Even added a 'BUG();' at the beginning of the function and it never
hit it. Of course, I'm probably missing something obvious. Is there a
separate cpu_idle()-esque function for SMP?
- Steven
On Tue, Oct 6, 2009 at 5:54 PM, Steven Noonan <[email protected]> wrote:
> On Tue, Oct 6, 2009 at 5:36 AM, Eero Nurkkala
> <[email protected]> wrote:
>> On Tue, 2009-10-06 at 13:22 +0200, ext Steven Noonan wrote:
>>> On Tue, Oct 6, 2009 at 3:43 AM, Eero Nurkkala
>>> <[email protected]> wrote:
>>> > On Tue, 2009-10-06 at 12:22 +0200, ext Steven Noonan wrote:
>>> >>
>>> >> I would suspect you have to have CONFIG_NO_HZ enabled to be able to
>>> >> reproduce the issue (considering the title of the bisected commit and
>>> >> my own config).
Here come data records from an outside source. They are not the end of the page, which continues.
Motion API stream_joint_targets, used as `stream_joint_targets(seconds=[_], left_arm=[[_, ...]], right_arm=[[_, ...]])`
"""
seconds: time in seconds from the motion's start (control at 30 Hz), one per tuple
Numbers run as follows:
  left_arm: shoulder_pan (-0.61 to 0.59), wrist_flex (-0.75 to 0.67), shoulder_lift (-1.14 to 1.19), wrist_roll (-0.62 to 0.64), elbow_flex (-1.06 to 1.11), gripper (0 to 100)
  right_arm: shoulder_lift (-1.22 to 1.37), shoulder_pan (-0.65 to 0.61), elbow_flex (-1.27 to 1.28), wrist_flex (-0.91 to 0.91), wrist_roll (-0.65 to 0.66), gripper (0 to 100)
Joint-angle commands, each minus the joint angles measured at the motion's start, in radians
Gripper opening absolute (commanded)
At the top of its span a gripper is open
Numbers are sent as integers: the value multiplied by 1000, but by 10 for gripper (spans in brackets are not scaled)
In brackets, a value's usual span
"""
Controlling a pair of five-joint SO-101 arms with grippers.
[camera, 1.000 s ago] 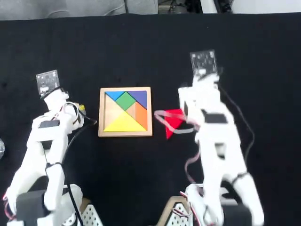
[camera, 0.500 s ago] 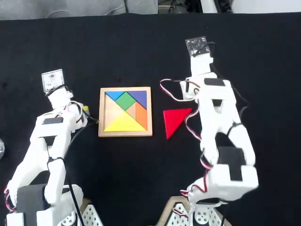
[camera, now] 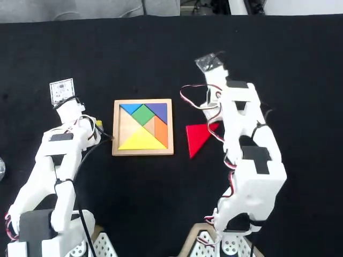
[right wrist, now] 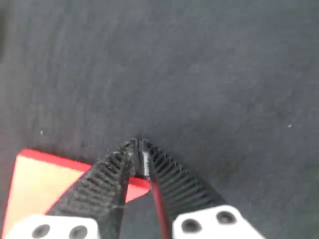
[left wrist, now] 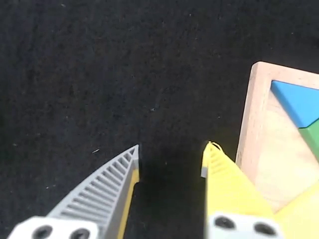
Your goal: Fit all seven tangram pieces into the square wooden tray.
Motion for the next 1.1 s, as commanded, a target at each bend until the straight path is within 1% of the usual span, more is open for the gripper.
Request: stream_joint_targets(seconds=[0.0,0.2,0.3,0.43,0.53,0.63,0.77,0.83,0.9,0.97,1.07], left_arm=[[7,-14,0,2,-53,209],[8,-14,0,2,-54,209],[8,-14,0,2,-54,209],[8,-14,0,2,-54,209],[12,-14,0,2,-54,209],[13,-14,0,2,-54,209],[10,-14,0,2,-51,209],[7,-14,0,2,-51,209],[7,-14,0,2,-50,209],[7,-14,0,2,-50,209],[7,-14,3,2,-53,209]], right_arm=[[-12,12,-44,60,60,10],[-15,15,-41,310,252,10],[-62,46,-27,411,307,10],[-229,100,59,479,411,10],[-441,87,196,503,486,10],[-708,-20,392,448,511,10],[-1021,-244,693,285,508,10],[-1119,-351,803,239,503,10],[-1144,-419,845,206,445,10],[-1116,-428,846,157,400,10],[-1015,-431,826,100,393,10]])
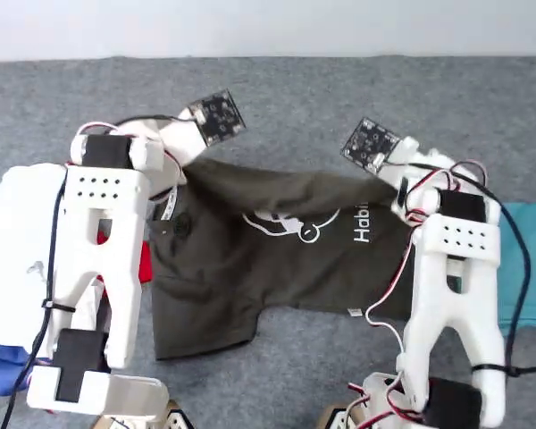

Do you have it enabled?
>>> >>
>>> >
>>> > Yes, it's enabled.
>>> >
>>> >> > And another round:
>>> >> >
>>> >> > cpufreq stats: OP1:16,78%, OP2:0,24%, OP3:5,14%, OP4:77,83% ?(72)
>>> >> >
>>> >> > Just once more after doing nothing:
>>> >> > OP1:7,41%, OP2:0,11%, OP3:2,38%, OP4:90,10% ?(82)
>>> >> >
>>> >> > So I can't agree it's broken. The patch you bisected, actually filtered
>>> >> > out such phenomenon, in which an IRQ made the cpufreq framework
>>> >> > occasionally think we were idling, although we were not. So you got
>>> >> > "bonus" idle time that shouldn't been there in the first place. Now that
>>> >> > the "bonus" idle time is not there, your system load may indeed be so
>>> >> > high that the system never spends 80% or more time in idle? Could that
>>> >> > be the case? Of course, even though I can't agree it's broken, doesn't
>>> >> > mean it isn't somehow broken ;) It'd be nice to get info on other
>>> >> > systems as well...
>>> >>
>>> >> Interestingly, "ondemand" (the governor fixed by the bisected commit)
>>> >> works fine. "conservative" is the only broken one.
>>> >>
>>> >
>>> > If you took timestamps in /arch/x86/kernel/process_**.c:
>>> > (let's assume process_64.c) in cpu_idle()
>>> > around enter_idle(); and __exit_idle(), took the diff,
>>> > added the diffs up, and compared it to system uptime, you could see how
>>> > much time you spend in idle()? I think it's possible that
>>> > even if the cpu load is near 0%, the system may idle only for a bare
>>> > moment (that translates to a buggy pm_idle()), and time is spent
>>> > elsewhere (less than 80% in idle).
>>>
>>> This makes logical sense, but how should I test this? Is there a way
>>> to do this with existing tracers?
>>
>> Tracers may by themselves add some load into the system.
>>
>> If I were you, I'd add something like: (I have only one CPU BTW)
>>
>> static ktime_t time_prior_idle;
>> static int64_t idle_total;
>>
>> time_prior_idle = ktime_get();
>> <idle stuff>
>> idle_total += ktime_to_ns(ktime_sub(ktime_get(), time_prior_idle));
>>
>> and have a sysfs hook (something already present, so you can just cat
>> it) with a trace:
>>
>> printk("Times: %lld, %lld \n", idle_total, ktime_to_ns(ktime_get()));
>>
>> Sample output:
>> 374758812519, 386768249832
>>
>> So I have 386768249832 / 386768249832 = 96.9 % time spent in idle in
>> this case.
>>
>> (Right, this should provide somewhat descent info, hopefully ;) )
>>
>
> Well, I tried adding the code to cpu_idle() as suggested, but it never
> printed anything. Apparently cpu_idle() isn't ever being called here.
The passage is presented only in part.